Se for honesto e terrivelmente competente, evangélico no STF será bem-vindo
Jair Bolsonaro reafirmou nesta quarta-feira sua intenção de acomodar um evangélico no Supremo Tribunal Federal. Em maio, fizera uma indagação: "Será que não está na hora de termos um ministro do STF evangélico?" Agora, soou categórico: "Eu poderei indicar dois ministros ao Supremo Tribunal Federal. Um deles será terrivelmente evangélico", disse.
O que diz a Constituição? O escolhido precisa ter mais de 35 anos e menos de 75 anos. De resto, é preciso ostentar duas qualidades: "notável saber jurídico" e "reputação ilibada". Não há no texto constitucional vestígio de condicionantes religiosas. Quer dizer: se for honesto e terrivelmente competente no manuseio das leis, o evangélico a ser indicado por Bolsonaro será muito bem-vindo.

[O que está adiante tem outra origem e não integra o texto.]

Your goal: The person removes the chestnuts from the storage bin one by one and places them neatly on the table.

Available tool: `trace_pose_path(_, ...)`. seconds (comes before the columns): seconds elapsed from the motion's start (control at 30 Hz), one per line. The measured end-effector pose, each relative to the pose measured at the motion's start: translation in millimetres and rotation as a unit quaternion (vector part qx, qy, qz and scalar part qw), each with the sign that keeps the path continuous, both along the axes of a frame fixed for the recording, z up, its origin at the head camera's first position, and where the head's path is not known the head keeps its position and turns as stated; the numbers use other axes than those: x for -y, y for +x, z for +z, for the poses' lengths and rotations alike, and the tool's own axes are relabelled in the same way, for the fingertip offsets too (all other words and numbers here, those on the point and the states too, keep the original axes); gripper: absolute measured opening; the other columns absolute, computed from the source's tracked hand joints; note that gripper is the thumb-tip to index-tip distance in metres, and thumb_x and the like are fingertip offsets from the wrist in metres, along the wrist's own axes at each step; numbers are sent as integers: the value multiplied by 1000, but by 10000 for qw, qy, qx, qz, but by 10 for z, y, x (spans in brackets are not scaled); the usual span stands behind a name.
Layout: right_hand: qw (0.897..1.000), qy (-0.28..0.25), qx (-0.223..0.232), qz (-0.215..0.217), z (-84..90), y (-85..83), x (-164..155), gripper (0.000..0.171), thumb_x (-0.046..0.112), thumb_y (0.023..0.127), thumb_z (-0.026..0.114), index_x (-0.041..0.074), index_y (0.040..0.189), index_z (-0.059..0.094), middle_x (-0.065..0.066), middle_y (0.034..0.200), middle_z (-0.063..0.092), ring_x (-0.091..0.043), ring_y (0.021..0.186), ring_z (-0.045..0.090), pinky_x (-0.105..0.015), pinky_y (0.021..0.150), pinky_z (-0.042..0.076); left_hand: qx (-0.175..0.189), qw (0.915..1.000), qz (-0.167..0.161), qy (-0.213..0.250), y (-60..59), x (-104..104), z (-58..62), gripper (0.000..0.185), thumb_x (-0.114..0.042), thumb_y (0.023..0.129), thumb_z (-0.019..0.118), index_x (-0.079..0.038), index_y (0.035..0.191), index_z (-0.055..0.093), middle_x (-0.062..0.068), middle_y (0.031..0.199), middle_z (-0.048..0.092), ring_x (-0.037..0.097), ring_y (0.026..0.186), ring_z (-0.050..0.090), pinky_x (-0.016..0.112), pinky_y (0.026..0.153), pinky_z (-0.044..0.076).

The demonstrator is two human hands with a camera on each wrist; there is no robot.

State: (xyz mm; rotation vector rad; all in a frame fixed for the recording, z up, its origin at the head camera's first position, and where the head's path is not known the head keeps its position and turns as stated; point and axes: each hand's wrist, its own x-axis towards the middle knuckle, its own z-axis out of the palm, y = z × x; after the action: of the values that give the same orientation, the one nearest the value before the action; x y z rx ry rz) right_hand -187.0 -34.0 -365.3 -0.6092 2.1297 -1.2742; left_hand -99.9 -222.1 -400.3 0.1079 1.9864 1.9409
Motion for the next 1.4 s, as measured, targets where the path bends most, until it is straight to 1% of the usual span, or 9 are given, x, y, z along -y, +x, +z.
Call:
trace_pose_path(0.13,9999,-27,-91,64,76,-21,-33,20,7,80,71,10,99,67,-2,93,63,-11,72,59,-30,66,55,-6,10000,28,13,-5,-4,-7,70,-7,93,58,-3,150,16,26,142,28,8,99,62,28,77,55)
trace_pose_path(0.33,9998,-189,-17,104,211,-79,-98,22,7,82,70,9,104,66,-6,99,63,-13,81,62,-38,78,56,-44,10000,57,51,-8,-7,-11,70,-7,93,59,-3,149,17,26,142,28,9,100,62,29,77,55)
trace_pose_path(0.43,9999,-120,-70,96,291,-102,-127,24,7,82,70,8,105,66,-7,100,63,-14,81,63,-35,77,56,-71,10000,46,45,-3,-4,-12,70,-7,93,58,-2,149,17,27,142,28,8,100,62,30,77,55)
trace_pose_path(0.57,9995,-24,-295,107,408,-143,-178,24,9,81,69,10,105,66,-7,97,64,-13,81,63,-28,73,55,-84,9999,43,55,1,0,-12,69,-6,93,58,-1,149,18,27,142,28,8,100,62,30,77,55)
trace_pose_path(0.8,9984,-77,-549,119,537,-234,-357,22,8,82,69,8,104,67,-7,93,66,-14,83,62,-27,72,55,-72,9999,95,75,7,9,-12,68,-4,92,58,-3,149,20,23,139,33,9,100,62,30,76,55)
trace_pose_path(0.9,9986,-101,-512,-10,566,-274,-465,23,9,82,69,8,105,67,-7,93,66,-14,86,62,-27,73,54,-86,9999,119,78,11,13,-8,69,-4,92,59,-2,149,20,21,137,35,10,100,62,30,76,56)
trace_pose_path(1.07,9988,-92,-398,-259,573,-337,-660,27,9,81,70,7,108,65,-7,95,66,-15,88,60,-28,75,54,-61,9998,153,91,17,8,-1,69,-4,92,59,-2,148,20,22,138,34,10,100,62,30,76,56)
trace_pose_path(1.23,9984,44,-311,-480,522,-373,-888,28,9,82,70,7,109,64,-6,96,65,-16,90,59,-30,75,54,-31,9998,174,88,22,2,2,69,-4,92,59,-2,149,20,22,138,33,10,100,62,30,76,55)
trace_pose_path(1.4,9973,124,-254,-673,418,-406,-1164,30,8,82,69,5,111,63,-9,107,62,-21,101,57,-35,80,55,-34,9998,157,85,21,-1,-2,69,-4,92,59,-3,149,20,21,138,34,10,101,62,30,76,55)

Num colegiado de 11 ministros, um evangélico só talvez não seja suficiente para fazer verão. Em matéria de costumes, a Suprema Corte é avançada. Coleciona decisões que favoreceram a ciência, minorias e grupos sociais vulneráveis.
Por exemplo: o reconhecimento da legalidade das pesquisas com células tronco, a validação da Lei Maria da Penha, a interrupção da gravidez em casos de fetos anencefálicos, o direito ao aborto no primeiro trimestre da gravidez, o reconhecimento da união homoafetiva e a equiparação da homofobia ao crime de racismo.
Foi graças à criminalização da homofobia que Bolsonaro revelou em maio sua intenção de premiar um evangélico. O presidente queixou-se de que o Supremo estaria "legislando". A crítica soou esquisita nos lábios de alguém que invadiu a competência do legislativo ao baixar por decreto regras sobre armas que dependeriam da aprovação de projeto de lei.
No plano pessoal, a filosofia de vida do evangélico a ser prestigiado por Bolsonaro não interessa a ninguém. Numa poltrona do Supremo, o pensamento do futuro magistrado interessará ao país. Ali, o religioso será apenas um servidor público de um Estado laico.
Nesse Estado, a violência contra homessexuais e a união entre pessoas do mesmo sexo são dados da realidade. Ao criminalizar a homofobia, o Supremo apenas equipa o Judiciário para punir criminosos. Ao legalizar a união homoafetiva, permite que mais brasileiros tenham direito a uma vida comum, partilhando desde planos de saúde até bens e imóveis.
Não se deve esquecer que o escolhido do presidente depende de aprovação do Senado. No mais, resta rezar para que Bolsonaro, declaradamente católico, se inspire no papa Francisco. O pontífice já declarou que a Igreja deve perdão aos homosexuais por tê-los marginalizado.
"Se uma pessoa que tem essa condição tem boa vontade e procura por Deus, quem somos nós para julgar?", disse o papa. Em sentido oposto, se um brasileiro que tem algum direito violado bate às portas do Supremo, cabe aos magistrados julgar. E o livro de consulta no templo do Supremo é a Constituição, não a Bíblia.